• **Work instructions**: Return verbatim all lines from the first one in the records to the line with "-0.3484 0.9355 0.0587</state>", both ends kept.

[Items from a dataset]
☆ ☆ ☆
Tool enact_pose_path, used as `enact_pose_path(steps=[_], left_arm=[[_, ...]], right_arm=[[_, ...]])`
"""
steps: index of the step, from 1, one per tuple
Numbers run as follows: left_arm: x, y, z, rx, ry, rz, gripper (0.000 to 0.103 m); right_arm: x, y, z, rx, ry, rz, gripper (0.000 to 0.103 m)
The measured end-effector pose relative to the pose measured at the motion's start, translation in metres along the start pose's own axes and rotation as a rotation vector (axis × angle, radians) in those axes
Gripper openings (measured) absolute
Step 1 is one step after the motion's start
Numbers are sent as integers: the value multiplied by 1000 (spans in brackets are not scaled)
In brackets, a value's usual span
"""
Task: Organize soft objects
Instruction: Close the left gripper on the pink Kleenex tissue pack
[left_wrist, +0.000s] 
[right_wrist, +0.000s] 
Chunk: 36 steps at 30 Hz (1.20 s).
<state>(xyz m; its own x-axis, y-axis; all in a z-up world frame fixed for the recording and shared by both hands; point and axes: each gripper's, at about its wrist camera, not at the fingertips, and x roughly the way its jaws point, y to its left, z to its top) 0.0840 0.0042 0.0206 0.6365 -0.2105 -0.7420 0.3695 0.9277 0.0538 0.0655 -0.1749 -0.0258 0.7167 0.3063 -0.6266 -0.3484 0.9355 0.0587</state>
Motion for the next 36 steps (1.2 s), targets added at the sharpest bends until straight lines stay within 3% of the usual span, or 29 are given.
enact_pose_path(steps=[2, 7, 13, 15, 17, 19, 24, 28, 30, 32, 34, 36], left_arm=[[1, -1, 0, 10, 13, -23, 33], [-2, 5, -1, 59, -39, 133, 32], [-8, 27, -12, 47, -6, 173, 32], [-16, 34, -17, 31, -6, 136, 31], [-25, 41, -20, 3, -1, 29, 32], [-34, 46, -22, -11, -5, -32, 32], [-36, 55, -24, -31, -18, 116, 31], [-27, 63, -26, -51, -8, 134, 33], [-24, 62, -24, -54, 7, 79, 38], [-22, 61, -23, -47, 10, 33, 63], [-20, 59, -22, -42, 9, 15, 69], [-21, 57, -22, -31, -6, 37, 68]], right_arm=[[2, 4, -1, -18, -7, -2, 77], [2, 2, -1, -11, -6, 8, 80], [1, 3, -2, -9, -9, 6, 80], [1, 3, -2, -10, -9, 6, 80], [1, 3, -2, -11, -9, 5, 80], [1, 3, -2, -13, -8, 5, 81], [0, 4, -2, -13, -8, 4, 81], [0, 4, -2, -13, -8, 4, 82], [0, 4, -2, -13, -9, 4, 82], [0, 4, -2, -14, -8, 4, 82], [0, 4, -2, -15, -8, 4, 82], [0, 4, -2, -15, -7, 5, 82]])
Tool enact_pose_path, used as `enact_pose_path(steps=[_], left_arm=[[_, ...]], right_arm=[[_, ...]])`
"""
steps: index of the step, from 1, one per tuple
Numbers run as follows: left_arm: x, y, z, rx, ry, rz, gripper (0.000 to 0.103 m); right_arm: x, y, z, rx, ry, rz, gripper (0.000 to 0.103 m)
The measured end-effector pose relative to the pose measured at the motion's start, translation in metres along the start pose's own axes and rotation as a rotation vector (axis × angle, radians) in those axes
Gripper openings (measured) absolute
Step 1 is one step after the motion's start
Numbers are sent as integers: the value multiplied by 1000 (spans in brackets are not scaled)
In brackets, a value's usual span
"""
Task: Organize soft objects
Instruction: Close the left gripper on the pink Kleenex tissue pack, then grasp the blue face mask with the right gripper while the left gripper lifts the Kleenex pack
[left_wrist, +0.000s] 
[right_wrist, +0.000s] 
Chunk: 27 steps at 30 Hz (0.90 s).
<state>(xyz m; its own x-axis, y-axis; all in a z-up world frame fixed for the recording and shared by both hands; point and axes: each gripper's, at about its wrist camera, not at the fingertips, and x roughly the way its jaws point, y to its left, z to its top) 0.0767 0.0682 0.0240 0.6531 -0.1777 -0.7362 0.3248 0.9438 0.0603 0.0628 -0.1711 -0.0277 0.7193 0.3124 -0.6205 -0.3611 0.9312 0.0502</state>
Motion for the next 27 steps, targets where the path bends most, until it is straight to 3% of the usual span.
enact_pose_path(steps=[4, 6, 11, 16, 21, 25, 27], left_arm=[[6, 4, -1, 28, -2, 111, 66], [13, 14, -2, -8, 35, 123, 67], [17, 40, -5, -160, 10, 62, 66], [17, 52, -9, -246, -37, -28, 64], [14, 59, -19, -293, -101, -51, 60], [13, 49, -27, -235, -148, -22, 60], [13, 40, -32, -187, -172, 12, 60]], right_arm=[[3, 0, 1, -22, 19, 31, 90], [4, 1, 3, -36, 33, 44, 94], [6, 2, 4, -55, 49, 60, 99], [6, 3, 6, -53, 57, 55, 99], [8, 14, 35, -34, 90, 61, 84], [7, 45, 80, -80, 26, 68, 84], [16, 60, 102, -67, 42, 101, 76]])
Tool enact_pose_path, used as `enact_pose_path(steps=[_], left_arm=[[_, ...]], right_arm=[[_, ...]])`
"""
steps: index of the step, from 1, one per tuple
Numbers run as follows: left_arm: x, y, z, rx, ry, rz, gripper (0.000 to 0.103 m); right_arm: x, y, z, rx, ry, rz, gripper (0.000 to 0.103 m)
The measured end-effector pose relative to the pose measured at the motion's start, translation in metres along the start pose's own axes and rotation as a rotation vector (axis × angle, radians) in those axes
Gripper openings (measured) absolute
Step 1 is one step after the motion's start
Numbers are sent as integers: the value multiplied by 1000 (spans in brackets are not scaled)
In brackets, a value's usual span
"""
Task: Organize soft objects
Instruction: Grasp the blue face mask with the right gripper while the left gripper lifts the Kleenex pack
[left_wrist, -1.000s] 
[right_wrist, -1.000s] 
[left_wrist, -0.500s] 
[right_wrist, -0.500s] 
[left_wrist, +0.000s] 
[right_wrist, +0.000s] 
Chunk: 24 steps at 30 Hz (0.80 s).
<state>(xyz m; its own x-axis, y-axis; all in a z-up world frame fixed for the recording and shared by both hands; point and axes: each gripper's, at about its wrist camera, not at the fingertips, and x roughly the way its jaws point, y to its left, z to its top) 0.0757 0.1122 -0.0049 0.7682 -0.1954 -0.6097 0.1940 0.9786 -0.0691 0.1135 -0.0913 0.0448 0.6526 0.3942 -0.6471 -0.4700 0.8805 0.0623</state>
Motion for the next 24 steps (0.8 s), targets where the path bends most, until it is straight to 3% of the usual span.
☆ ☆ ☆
• **Answer section**:
Tool enact_pose_path, used as `enact_pose_path(steps=[_], left_arm=[[_, ...]], right_arm=[[_, ...]])`
"""
steps: index of the step, from 1, one per tuple
Numbers run as follows: left_arm: x, y, z, rx, ry, rz, gripper (0.000 to 0.103 m); right_arm: x, y, z, rx, ry, rz, gripper (0.000 to 0.103 m)
The measured end-effector pose relative to the pose measured at the motion's start, translation in metres along the start pose's own axes and rotation as a rotation vector (axis × angle, radians) in those axes
Gripper openings (measured) absolute
Step 1 is one step after the motion's start
Numbers are sent as integers: the value multiplied by 1000 (spans in brackets are not scaled)
In brackets, a value's usual span
"""
Task: Organize soft objects
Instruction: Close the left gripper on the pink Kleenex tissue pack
[left_wrist, +0.000s] 
[right_wrist, +0.000s] 
Chunk: 36 steps at 30 Hz (1.20 s).
<state>(xyz m; its own x-axis, y-axis; all in a z-up world frame fixed for the recording and shared by both hands; point and axes: each gripper's, at about its wrist camera, not at the fingertips, and x roughly the way its jaws point, y to its left, z to its top) 0.0840 0.0042 0.0206 0.6365 -0.2105 -0.7420 0.3695 0.9277 0.0538 0.0655 -0.1749 -0.0258 0.7167 0.3063 -0.6266 -0.3484 0.9355 0.0587</state>

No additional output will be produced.